To get there, they first did their homework on where Africa’s population was heading.

Big cities were always on their radar, but they got excited about the likes of Kinshasa (DRC), Kampala (Uganda), and Lusaka (Zambia) which were growing super fast.

And so was their mobile money uptake.

Backed by early investors like Nigerian singer Oluwatosin Ajibade, a.k.a “Mr Eazi”, they made their first bold move in Zambia.

Freedom statue in Lusaka, Zambia

Betting outside the big four = big wins

Today, Zambia is one of pawaPay’s biggest markets, along with Cameroon, Uganda, Ghana, and Mozambique.

The catch?

Mobile money is starting to take off in these countries and is far from hitting a ceiling.

Last year, in Kenya, mobile transactions grew at their slowest pace in 16 years, with just a 0.5% bump.

Compare that to Zambia, where transactions surged by over 50%.

For pawaPay, the long game is to link the world to Africa through mobile money.

In Cameroon, they’re teaming up with a major remittance player, and in Ghana, they work with a popular ride-hailing company. 

All of this has helped pawaPay become one of the fastest companies to reach … 

One billion transactions

They smashed through 1 billion mobile money transactions last week.

pawaPay enables 3 million transactions every day for their merchants.

They’re live in 18 countries - but the ones that got them here are not usual giants.

They connect:

  • 90% of mobile wallets in Senegal (19.2 million active users)

  • 100% of mobile wallets In Ivory Coast (15.3 million active users)

  • And 100% of mobile money wallets in Burkina Faso ( 7.2 million wallets)

                          pawaPay team in Kigali, Rwanda

Big Four myth?

It may feel like Africa’s fintech opportunity is only in the Big Four.

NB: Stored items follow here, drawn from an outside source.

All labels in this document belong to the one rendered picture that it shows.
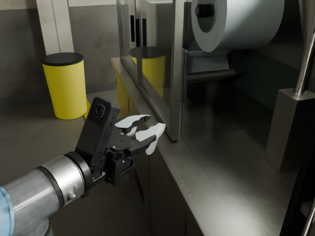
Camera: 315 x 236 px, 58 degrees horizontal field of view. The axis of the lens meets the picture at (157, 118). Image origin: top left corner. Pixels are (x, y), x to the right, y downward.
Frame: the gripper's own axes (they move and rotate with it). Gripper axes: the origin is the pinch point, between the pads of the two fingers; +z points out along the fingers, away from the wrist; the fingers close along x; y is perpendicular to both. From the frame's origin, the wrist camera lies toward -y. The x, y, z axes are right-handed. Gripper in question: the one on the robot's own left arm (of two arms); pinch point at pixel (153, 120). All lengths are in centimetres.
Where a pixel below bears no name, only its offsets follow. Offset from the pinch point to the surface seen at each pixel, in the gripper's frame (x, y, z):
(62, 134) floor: -182, 149, 86
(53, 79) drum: -215, 105, 102
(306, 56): 14, -7, 50
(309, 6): 11, -21, 47
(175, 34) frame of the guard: -24.1, -5.3, 37.3
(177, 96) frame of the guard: -20.2, 16.8, 38.8
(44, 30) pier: -254, 68, 120
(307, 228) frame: 34.2, 17.0, 14.3
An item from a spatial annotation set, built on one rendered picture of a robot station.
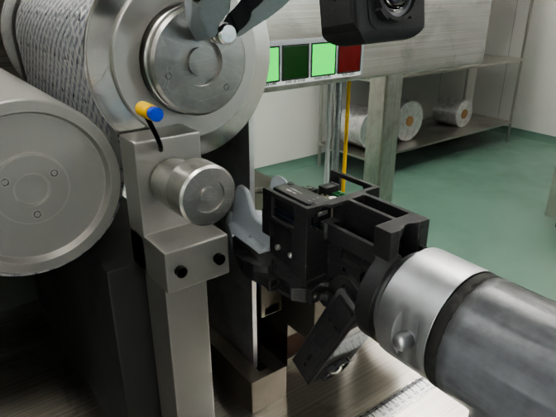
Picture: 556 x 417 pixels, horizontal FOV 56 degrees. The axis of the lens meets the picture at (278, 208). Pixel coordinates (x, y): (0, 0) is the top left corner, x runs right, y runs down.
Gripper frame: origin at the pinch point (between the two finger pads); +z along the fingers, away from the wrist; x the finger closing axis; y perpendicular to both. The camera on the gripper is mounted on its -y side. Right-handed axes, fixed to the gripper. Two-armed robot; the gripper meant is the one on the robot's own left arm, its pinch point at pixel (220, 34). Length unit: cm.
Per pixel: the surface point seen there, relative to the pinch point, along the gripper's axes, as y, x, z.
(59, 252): -8.4, 11.4, 12.5
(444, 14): 22, -74, 30
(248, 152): -4.7, -5.3, 10.5
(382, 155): 7, -77, 64
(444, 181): 19, -288, 219
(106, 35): 2.4, 6.4, 2.9
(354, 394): -29.3, -13.7, 22.5
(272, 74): 15.7, -30.8, 34.1
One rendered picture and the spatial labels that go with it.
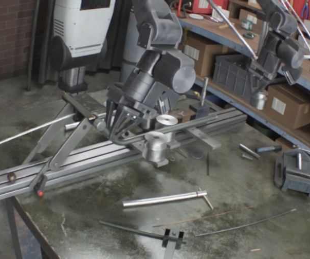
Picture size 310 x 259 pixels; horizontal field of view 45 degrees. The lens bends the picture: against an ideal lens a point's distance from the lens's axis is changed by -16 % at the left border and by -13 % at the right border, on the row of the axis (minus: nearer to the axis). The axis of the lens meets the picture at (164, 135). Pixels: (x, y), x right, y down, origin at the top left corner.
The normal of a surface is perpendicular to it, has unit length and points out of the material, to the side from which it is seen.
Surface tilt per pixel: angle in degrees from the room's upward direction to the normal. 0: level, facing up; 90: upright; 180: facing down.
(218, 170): 0
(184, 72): 89
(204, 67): 90
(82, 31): 90
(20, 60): 90
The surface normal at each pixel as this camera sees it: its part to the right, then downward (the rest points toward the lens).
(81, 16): 0.65, 0.45
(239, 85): -0.75, 0.22
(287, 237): 0.15, -0.87
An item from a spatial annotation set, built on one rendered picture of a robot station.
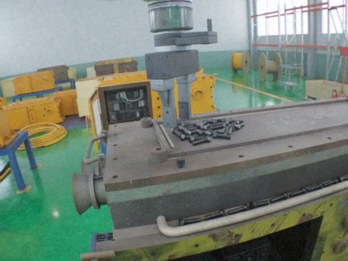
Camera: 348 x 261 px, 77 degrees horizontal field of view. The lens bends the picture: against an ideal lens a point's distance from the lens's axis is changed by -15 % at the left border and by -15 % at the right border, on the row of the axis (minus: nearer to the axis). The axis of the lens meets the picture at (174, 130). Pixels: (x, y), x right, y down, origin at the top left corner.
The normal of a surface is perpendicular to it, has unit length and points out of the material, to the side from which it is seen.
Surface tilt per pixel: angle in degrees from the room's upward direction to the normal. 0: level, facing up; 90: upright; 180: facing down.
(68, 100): 90
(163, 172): 0
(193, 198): 90
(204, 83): 90
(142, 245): 0
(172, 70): 90
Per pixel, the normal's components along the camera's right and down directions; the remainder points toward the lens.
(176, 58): 0.84, 0.12
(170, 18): -0.05, 0.33
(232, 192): 0.21, 0.30
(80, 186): 0.57, -0.59
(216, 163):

But the hype is getting rusty, and pawaPay is showing us a new reality.

In Kenya, they had to wait four years just to get a license.

The regulations here are tough, and there’s one dominant player- making it really hard for fintechs to break in and win the market.

Then you’ve got Nigeria, where the game’s already locked down.

The early players like MFS Africa, Paga, and Flutterwave made their bets and won over the market, so if you’re new, it’s a tough crowd to crack.

And in South Africa?

Mobile money just never really took off.

Banking is what works there, so there’s no real demand for mobile money.

Standard Bank, based in South Africa, is Africa’s biggest bank by assets

Mobile money is finally taking off in countries that until recently, were not on the tech map.

This leaves a big opportunity for fintechs that can build platforms that clamp down on fragmentation.

We’ve made some serious headway in fixing this in big markets like Nigeria and Kenya.

Now, imagine the possibilities if we bring together all of Africa’s mobile money providers into one seamless solution for smaller markets.

That’s where the real magic can happen.

Which African country do you think will be the next big opportunity for mobile money?